Le vieil homme regarda ses deux élèves et se pencha vers eux, pour leur parler sur le ton de la confidence.

"Aujourd'hui, nous n'allons pas étudier une époque historique. Oui, je sais que cela peut vous paraître étrange de la part d'un homme censé vous enseigner l'Histoire, ajouta-t-il en voyant la mine étonnée des deux enfants, mais il faut parfois...changer de registre. Aujourd'hui nous allons faire travailler votre imagination. Quels animaux fantastiques connaissez-vous ?
_...
_Le dragon ?
_Oui, Oscar, le dragon en fait partie. Que savez-vous des dragons ?
_...Euh...Je sais que ce sont des créatures légendaires...Indépendants, rusés, aux pouvoirs maléfiques ou bienfaisants, ils sont souvent reliés aux 4 éléments. Personne ne connaît réellement leur origine.
_Exactement. Et savez-vous pourquoi ? Parce que ces créatures peuplent depuis des temps ancestraux l’imaginaire de plusieurs peuples. Occidentaux, orientaux, asiatiques…Tous ont déjà imaginé des contes et des légendes autour de ces animaux. Le dragon est sans nul doute la créature fantastique la plus répandue de par le monde. Et toi, André ? Connais-tu un autre animal fantastique ?
_Oui...Ma maman m'a parlé d'un animal, une fois...
_Lequel ?
_La licorne."

Le vieil homme sourit, attendri par l'émotion avec laquelle André évoquait ce souvenir laissé par sa mère disparue. Oscar le remarqua aussi, et prit la main d'André dans la sienne pour le réconforter.

"Que sais-tu des licornes, André ?
_Symbole de pureté, la licorne est un cheval, généralement blanc, portant une longue corne en spirale, souvent en or, au milieu du front, qui possède certaines propriétés magiques et est une arme redoutable. La licorne est une créature généralement solitaire, si rapide et intelligente qu'il est quasiment impossible de l'attirer dans des pièges. Maman disait aussi que les âmes de certains humains, après leur mort, prennent corps sous la forme d'une licorne."

M. de Cornill fut impressionné par l'explication d'André.

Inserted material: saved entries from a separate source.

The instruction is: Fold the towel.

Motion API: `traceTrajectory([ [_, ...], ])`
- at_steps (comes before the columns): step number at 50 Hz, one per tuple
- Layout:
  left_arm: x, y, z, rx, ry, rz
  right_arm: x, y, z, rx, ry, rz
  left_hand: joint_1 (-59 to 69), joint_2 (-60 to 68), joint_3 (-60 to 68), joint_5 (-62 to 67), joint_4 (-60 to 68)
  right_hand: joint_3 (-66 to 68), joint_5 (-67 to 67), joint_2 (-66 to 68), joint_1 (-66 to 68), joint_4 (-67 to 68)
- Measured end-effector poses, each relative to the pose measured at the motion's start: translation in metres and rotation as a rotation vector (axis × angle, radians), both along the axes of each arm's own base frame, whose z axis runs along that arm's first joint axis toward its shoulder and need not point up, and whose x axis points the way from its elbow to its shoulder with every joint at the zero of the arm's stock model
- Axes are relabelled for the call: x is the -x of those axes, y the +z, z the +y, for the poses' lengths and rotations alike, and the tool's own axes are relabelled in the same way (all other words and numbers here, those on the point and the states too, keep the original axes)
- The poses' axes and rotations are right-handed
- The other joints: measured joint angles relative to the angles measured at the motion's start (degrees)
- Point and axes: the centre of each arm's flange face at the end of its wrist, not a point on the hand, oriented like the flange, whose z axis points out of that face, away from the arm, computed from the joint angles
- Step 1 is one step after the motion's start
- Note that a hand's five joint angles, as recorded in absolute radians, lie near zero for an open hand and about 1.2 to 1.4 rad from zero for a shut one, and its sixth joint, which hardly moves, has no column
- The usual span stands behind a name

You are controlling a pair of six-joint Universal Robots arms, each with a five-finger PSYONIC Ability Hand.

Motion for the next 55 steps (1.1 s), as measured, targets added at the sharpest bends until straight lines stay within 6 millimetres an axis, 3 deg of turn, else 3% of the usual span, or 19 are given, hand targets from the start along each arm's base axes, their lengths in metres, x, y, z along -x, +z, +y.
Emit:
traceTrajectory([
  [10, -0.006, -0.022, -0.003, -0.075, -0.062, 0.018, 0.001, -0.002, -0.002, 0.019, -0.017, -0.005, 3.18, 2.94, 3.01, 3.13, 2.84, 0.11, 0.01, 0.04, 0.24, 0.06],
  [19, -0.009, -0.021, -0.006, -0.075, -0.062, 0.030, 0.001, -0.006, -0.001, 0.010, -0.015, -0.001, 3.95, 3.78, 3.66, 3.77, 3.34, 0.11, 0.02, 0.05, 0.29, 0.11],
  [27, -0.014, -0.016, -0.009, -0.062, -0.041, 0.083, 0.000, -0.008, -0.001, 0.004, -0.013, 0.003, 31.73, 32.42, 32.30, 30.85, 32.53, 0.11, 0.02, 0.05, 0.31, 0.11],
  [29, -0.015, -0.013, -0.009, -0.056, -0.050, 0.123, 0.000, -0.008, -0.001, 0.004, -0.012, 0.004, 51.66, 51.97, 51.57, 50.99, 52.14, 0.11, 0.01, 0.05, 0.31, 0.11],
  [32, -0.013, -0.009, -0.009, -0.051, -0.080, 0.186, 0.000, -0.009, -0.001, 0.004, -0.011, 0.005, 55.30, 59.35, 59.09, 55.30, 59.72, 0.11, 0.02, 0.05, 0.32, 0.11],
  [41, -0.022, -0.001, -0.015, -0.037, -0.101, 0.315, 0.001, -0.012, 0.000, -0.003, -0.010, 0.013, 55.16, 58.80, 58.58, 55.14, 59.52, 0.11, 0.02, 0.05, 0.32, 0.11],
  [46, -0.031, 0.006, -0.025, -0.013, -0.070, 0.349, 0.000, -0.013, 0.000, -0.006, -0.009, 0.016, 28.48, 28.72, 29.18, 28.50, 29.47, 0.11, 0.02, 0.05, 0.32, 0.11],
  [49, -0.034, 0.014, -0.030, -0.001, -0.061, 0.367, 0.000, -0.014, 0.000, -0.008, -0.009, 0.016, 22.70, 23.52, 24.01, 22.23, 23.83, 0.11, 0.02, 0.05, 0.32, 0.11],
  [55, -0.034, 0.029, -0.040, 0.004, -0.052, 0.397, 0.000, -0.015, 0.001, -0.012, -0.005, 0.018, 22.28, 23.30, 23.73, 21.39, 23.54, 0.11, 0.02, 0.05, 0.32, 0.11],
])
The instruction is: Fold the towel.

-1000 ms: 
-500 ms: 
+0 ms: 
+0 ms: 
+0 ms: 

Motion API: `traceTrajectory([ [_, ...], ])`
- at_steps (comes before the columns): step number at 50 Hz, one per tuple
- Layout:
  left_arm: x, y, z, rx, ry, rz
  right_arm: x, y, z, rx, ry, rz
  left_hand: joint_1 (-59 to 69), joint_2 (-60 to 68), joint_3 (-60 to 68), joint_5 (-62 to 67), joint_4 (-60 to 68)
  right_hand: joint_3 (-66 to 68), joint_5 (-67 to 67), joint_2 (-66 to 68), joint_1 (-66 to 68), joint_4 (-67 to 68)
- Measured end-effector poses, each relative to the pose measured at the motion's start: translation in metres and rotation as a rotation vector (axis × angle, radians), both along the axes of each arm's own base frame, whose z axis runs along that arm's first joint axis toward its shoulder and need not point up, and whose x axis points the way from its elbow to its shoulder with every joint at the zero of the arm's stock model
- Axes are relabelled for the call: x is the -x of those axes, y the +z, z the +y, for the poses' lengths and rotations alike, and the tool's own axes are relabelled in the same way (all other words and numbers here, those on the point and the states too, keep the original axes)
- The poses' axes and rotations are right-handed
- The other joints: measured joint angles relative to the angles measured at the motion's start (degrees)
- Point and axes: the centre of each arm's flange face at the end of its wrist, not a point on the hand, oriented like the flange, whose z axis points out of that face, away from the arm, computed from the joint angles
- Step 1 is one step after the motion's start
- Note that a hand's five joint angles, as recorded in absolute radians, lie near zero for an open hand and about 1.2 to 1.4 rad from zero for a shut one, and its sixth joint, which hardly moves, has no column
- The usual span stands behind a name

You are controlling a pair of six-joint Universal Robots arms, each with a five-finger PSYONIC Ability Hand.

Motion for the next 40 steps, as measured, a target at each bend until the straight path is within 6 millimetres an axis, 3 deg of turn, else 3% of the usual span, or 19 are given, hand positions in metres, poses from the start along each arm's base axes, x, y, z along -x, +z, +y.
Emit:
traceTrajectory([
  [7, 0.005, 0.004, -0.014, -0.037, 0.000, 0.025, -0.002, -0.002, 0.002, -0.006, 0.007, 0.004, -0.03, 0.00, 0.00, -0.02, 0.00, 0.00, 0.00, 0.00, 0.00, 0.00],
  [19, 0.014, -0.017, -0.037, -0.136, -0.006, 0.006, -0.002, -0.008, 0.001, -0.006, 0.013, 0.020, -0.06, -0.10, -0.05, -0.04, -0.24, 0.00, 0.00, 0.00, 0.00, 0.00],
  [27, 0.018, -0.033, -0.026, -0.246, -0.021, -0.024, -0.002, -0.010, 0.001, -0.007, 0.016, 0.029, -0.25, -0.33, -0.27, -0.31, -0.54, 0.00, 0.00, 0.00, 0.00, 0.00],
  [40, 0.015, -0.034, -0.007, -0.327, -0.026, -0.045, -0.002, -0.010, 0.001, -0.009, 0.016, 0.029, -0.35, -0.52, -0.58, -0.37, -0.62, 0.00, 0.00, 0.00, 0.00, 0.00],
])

Il décida de n'en rien laisser paraître, et donna quelques précisions.

"La licorne est un animal fabuleux jouant un rôle très important dans la symbolique antique et médiévale. C'est sans doute l'historien grec Ctésias (vers 400 av-jc) qui donna naissance au mythe en rapportant l'existence d'un cheval sauvage dont la corne possédait des propriétés médicinales. Avec le phénix, la licorne est l'un des animaux mythiques les plus bénéfiques. Quant à ce que t'a raconté ta mère, André, je ne suis pas capable de te dire si cela est vrai, mais rien n'interdit de le croire.
_Ma maman ne m'a jamais menti !"

André n'avait pas pu se retenir. Sa phrase avait jailli de ses lèvres, presque violemment. Lorsqu'il s'en rendit compte, il demanda pardon à son professeur, qui le lui accorda bien évidemment. Lorsque le cours prit fin, et qu'ils eurent appris une foule de choses passionnantes sur les animaux fantastiques, M. de Cornill se leva et repartit du château des Jarjayes, laissant ses deux jeunes élèves rêver à ce qu'ils venaient de découvrir. Cette nuit-là, André rêva d'une magnifique licorne dont les yeux émeraude étaient les siens, et ceux de sa mère.